Certo, le ragioni (e le regioni) “drammaturgiche” dello scrittore non sono quelle dell’etnologo, dell’antropologo ecc…, né la realtà là fuori è mai quella del libro, ma vorrei poter leggere il prossimo libro di Abate e dire: ecco un arbëresh. Come dico: ecco un greco, leggendo Zorba, L’ultima tentazione, e perfino il Poverello di Dio (Francesco d’Assisi) di Kazantzakis.
Ma insomma, i personaggi di Abate sono calabresi a tutto tondo; e nei suoi libri respiri aria di Calabria, non di Arberia. Personaggi, i suoi, simili a quelli che incontravo nei “treni del sud” con cui in giovinezza percorrevo l’Italia. Ti guardavano negli occhi con diffidente durezza, battendo veloci gli occhi e ridendo di gola come carcarazze.
C. Abate rimane scrittore italiano. Calabrese italiano, se vogliamo; per l’impasto (timido) linguistico (di maniera ormai?). Bravo scrittore italiano.

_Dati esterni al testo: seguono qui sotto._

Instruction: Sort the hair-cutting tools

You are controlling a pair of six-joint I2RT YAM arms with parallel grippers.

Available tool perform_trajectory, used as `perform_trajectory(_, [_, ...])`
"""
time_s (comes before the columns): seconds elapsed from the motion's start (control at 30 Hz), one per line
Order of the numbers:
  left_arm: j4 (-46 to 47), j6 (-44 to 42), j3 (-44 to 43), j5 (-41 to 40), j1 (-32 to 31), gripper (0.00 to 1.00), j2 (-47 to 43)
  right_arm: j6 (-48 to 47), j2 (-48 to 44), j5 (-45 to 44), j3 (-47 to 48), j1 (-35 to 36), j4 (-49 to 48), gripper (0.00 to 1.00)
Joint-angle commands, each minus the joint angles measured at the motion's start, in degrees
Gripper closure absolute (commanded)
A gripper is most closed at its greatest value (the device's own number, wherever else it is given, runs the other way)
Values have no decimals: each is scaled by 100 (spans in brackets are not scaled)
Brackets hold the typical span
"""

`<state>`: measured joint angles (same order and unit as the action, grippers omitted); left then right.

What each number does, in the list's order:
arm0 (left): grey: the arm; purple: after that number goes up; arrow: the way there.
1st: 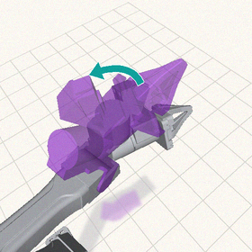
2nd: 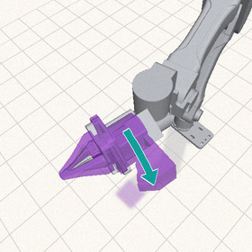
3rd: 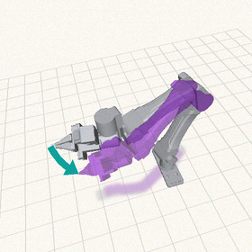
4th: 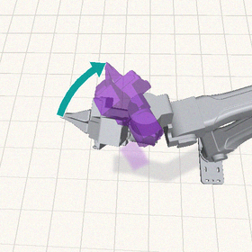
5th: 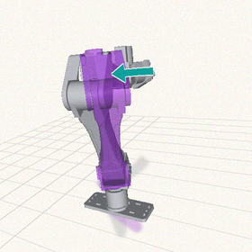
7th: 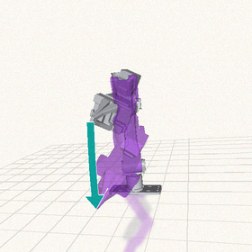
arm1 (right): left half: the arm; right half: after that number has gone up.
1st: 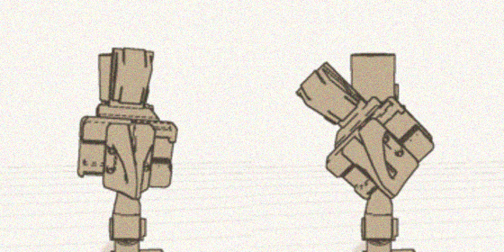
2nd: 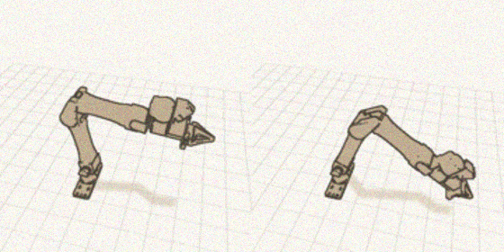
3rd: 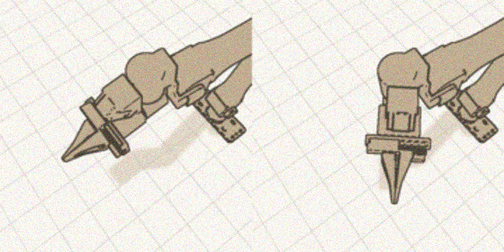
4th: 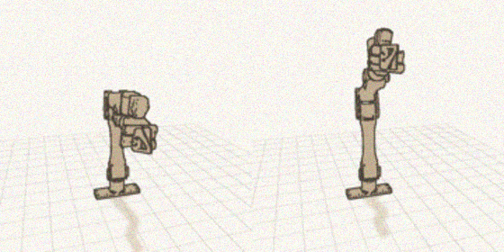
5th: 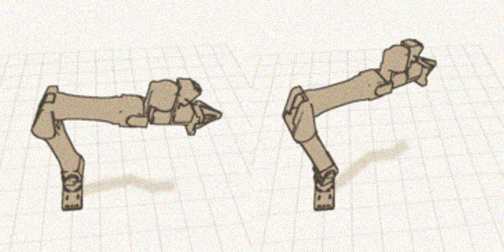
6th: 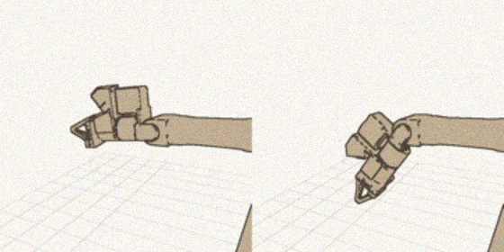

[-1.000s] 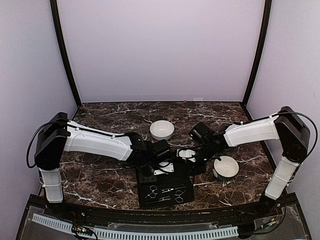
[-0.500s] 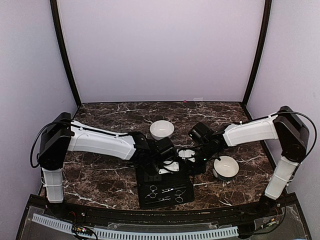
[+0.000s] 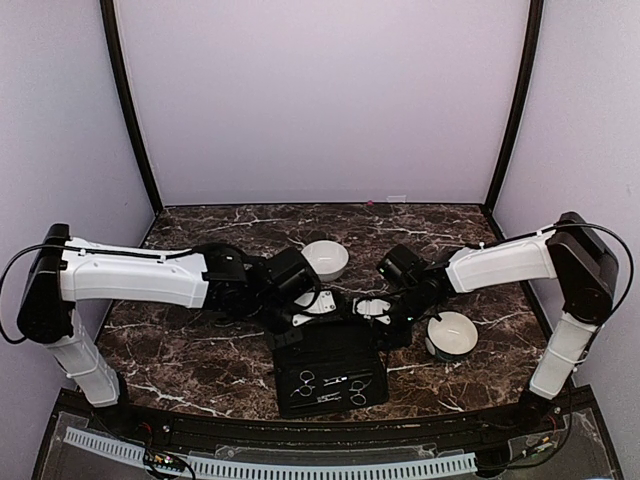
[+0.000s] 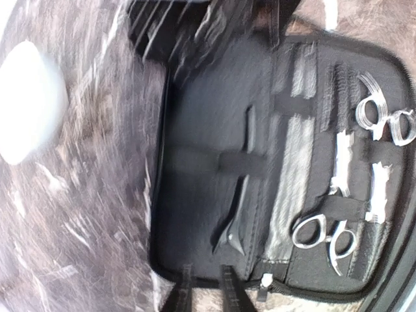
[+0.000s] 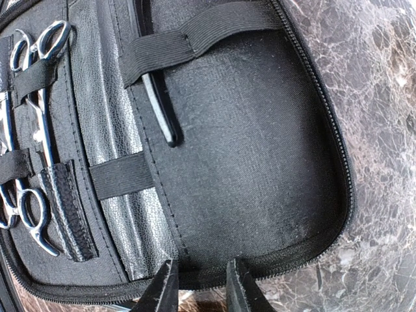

E gli scrittori (si fa per dire) arbëreshë gli sono grati per questo: non devono confrontarsi con la sua bravura.
Così dice Skirò di Maxho di Piana degli Albanesi, Hora anche quella, com’è Hora, indegnamente, Castrovillari, che non c’entra niente con tanto nome.
Così dice Skirò, che per la sua flemma arbëreshina (le’ të rrier, çë vete ture gjetur, mos u llavë), per il suo sovrano scetticismo pessimistico molto greco (da gran Sileno), che sa da sempre come va la vita, potrebbe tranquillamente abitare a Lungro.
NOTE
(1) Carmine Abate è nato a Carfizzi (KR) il 24 ottobre 1954. Ha studiato in Italia e si è laureato presso l'Università di Bari. Successivamente ha vissuto in Germania e, da oltre dieci anni, vive nel Trentino, dove esercita la professione di insegnante. Nel 1991 è uscito il suo primo romanzo Il ballo tondo, Nel 1999 esce il romanzo La moto di Scanderbeg. Nel 2002 esce il romanzo Tra due mari. Nel 2004 esce il romanzo La festa del ritorno. Nel 2006 pubblica il romanzo Il mosaico del tempo grande. Nel 2008 scrive il romanzo Gli anni veloci. La sua ultima creatura è il libro di racconti Vivere per addizione e altri viaggi;
(3) Nando Elmo, nato ad Acquaformosa nel 1938, vive e lavora a Rivarolo Canavese (TO). E' un ex insegnante di lettere. Ha pubblicato articoli di varia umanità sulla rivista arberesh Katundi Ynë. E' autore di "Lo specchio l'enigma" un saggio sulla "Venerazione di Maria nella tradizione bizantina" di V. Matrangolo.